After pulling together financing from a variety of sources, a Lancaster developer broke ground yesterday on a $15 million apartment project at the southern end of the city.

· The building, slated to rise at 800 S. Queen St., addresses what local officials see as a critical need: housing that is affordable for people who live and work in Lancaster.

· But it also marks one of the largest projects in the region to take advantage of a Trump-era tax incentive called Opportunity Zones.


What's the project:  A 52-unit apartment building conceived by Lancaster-based OZFund Inc., a firm led by entrepreneur Jeremy Feakins.

· The apartments will include studios, one-bedrooms and two-bedrooms affordable to people making less than 80% of the area median income. Affordable is typically defined as costing no more than 30% of income.

· The building also will include a roughly 7,000 square-foot grocery/convenience store with a focus on fresh and healthy items, said Feakins.

· In addition, it will feature a “green roof” -- essentially a rooftop garden for the use of residents -- that will help absorb rainwater.

· Construction is slated to wrap up in fall 2024, according to Paula Vitz, government affairs director at OZFund.

· The site itself was formerly home to a store called Rebmans, a name being revived for the apartment building (pictured below).

· The designer is York-based architecture firm Warehaus. The construction contractor is Wormleysburg-based Steel Works Construction.

What about the financing: It flowed from a variety of sources.

· Chambersburg-based F&M Trust extended a senior construction loan of about $7.5 million.

· State programs also contributed.

· OZFund was awarded a $1 million grant from the Redevelopment Assistance Capital Fund, for example, and about $1.1 million from grant programs operated by the Pennsylvania Housing Finance Agency.

· The Pennsylvania Infrastructure Investment Authority, or PennVest, floated a low-interest, $1.8 million loan to help cover the costs of stormwater remediation and the green roof.

· Other money comes in the form of equity investments from OZFund, a qualified investment fund under the Opportunity Zone program.


How does that work: Investors who direct money into Opportunity Zones can defer or reduce taxes on capital gains for a set period of time.

· But they generally must invest through qualified funds like OZFund.

· There are more than 8,700 Opportunity Zones around the country, including 300 in Pennsylvania.

· The zones are mostly in urban and rural areas with low-income populations and few prospects for outside investment.


Are they making a difference: It depends on who you ask.

· When the program was rolled out in 2018, critics argued it was just a tax break for wealthy investors and that money would flow to projects that would have happened anyway.

· Five years later, research is painting a more complex picture.

· Studies have found that nearly half of the country’s opportunity zones have attracted investment, with most of it going to residential development.
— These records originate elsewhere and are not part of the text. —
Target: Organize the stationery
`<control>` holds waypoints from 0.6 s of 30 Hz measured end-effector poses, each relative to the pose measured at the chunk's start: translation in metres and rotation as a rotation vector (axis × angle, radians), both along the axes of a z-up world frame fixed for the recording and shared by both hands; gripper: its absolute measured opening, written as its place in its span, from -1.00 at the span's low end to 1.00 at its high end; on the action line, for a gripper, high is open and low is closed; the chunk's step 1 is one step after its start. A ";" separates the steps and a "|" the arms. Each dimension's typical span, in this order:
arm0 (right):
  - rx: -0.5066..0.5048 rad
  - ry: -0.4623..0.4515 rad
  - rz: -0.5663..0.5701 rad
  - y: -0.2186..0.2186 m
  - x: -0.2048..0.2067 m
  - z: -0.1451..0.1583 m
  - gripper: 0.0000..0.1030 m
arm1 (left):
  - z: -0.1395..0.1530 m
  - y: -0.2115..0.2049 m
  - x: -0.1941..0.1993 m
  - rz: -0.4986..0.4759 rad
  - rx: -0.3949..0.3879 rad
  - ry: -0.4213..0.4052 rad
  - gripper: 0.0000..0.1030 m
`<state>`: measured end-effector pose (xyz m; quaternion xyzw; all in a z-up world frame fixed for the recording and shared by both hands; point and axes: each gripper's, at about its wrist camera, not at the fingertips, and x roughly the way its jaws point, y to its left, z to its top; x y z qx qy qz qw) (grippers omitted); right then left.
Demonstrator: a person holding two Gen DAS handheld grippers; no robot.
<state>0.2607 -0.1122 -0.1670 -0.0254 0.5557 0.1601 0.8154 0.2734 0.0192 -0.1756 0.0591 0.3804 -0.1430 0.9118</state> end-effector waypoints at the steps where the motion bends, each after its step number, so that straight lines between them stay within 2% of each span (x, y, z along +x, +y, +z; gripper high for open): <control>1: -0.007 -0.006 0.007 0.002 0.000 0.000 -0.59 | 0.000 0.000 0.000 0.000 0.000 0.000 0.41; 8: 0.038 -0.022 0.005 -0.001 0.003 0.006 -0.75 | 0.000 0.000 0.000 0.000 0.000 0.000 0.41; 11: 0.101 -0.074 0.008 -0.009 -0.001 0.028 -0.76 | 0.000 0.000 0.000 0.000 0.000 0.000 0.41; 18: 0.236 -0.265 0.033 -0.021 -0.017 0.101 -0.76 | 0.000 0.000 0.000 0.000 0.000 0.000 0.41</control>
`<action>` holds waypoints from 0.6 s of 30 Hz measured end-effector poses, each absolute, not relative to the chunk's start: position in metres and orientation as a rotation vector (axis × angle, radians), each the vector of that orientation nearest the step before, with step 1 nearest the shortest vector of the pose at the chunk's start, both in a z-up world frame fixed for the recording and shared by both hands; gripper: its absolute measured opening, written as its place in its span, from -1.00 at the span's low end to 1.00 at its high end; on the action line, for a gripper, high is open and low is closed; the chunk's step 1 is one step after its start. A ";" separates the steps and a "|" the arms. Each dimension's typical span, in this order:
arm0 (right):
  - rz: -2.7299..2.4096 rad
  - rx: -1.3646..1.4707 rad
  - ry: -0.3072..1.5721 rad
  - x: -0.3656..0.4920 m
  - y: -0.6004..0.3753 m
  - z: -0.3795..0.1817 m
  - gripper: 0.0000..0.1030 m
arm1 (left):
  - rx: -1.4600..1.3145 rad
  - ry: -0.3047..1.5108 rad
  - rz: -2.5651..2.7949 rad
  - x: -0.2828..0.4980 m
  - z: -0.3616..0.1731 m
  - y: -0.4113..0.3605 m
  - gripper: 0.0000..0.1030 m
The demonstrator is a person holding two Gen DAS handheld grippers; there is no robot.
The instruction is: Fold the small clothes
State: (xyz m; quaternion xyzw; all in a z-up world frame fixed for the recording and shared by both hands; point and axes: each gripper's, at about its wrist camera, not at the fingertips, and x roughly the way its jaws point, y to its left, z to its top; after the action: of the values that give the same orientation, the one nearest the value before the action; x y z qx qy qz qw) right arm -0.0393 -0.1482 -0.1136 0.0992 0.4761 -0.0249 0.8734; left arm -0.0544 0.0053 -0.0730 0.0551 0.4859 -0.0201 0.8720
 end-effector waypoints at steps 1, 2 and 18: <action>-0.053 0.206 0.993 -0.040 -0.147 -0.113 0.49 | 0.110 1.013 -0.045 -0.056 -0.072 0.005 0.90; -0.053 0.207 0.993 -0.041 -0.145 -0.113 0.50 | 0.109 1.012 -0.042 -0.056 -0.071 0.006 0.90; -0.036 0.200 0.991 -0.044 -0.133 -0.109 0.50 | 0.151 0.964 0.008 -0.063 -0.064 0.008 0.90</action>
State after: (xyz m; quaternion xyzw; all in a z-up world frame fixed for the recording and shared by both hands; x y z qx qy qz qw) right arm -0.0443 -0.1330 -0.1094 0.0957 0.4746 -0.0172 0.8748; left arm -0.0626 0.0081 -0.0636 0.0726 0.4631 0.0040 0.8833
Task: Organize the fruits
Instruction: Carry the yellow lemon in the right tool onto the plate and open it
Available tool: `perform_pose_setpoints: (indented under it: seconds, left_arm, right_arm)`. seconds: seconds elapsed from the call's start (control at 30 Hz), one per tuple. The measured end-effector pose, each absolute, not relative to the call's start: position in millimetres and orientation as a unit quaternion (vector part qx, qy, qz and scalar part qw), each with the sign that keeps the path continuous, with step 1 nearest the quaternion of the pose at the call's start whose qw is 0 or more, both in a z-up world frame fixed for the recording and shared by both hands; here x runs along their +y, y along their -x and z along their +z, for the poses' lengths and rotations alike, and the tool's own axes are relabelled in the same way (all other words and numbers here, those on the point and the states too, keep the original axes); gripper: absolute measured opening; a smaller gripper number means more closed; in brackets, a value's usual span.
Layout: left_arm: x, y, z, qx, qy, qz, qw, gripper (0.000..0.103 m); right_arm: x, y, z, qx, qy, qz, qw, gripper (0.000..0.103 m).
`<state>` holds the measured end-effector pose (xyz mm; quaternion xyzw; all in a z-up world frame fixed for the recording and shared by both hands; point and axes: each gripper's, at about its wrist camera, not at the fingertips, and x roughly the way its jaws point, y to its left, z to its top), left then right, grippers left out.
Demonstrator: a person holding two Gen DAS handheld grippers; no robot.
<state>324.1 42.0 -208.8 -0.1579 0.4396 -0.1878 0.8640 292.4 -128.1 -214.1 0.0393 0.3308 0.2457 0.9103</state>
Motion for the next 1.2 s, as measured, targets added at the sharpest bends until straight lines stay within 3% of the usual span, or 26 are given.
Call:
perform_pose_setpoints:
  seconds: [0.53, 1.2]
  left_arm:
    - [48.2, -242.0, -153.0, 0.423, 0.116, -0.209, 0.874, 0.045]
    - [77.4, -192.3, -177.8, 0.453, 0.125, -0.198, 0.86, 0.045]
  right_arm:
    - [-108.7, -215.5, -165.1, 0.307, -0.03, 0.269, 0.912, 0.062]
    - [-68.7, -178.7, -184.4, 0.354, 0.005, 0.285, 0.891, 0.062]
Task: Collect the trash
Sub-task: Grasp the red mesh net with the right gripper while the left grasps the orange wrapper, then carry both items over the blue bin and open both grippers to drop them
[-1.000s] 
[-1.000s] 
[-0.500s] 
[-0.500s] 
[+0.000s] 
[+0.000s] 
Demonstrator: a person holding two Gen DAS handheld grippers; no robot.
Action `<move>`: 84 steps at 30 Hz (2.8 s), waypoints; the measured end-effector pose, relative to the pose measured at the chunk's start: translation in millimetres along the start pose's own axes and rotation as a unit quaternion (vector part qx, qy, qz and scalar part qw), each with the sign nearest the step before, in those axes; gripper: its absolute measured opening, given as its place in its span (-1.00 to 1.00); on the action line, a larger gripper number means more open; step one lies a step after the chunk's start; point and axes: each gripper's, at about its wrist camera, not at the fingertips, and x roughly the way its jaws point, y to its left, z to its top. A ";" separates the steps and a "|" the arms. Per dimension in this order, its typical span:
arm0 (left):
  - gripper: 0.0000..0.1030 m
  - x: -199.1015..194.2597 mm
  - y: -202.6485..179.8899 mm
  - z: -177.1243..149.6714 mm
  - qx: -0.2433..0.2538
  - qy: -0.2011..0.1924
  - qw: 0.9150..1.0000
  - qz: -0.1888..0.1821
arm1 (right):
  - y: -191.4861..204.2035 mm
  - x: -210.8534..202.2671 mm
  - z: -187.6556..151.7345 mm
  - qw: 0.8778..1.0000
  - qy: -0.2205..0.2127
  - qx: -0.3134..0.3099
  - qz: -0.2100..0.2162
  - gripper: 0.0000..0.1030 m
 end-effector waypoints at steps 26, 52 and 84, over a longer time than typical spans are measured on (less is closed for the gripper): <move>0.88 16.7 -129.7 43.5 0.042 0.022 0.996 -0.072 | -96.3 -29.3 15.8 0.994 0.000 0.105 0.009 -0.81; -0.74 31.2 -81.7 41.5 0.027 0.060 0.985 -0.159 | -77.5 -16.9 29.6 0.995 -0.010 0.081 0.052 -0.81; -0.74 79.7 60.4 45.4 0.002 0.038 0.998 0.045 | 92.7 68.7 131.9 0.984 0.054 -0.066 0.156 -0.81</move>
· Whether the investments are benefiting communities that need help remains something of an open question.

· The program is “moving tens of billions of dollars into thousands of low-income and high-poverty communities and generating significant economic effects,” the Economic Innovation Group, a bipartisan public policy group, wrote in an overview of recent research. “But we know too little about the size and diversity of OZ investment activity in the targeted neighborhoods themselves, and we in the research community are not armed with the data necessary to closely examine the extent to which the policy will improve the welfare of local residents over time.”

· Federal lawmakers have proposed legislation that would increase transparency for the program while safeguarding taxpayer info, among other tweaks.


What's next: OZFund is considering additional projects in Columbia and in Hagerstown, Maryland.

· "Our business model is to design and build affordable rental properties for America's working families," Feakins said at yesterday's groundbreaking, which was attended by city, county and state officials. "Today marks a significant milestone in our commitment to uplifting neighborhoods and improving the lives of our working families."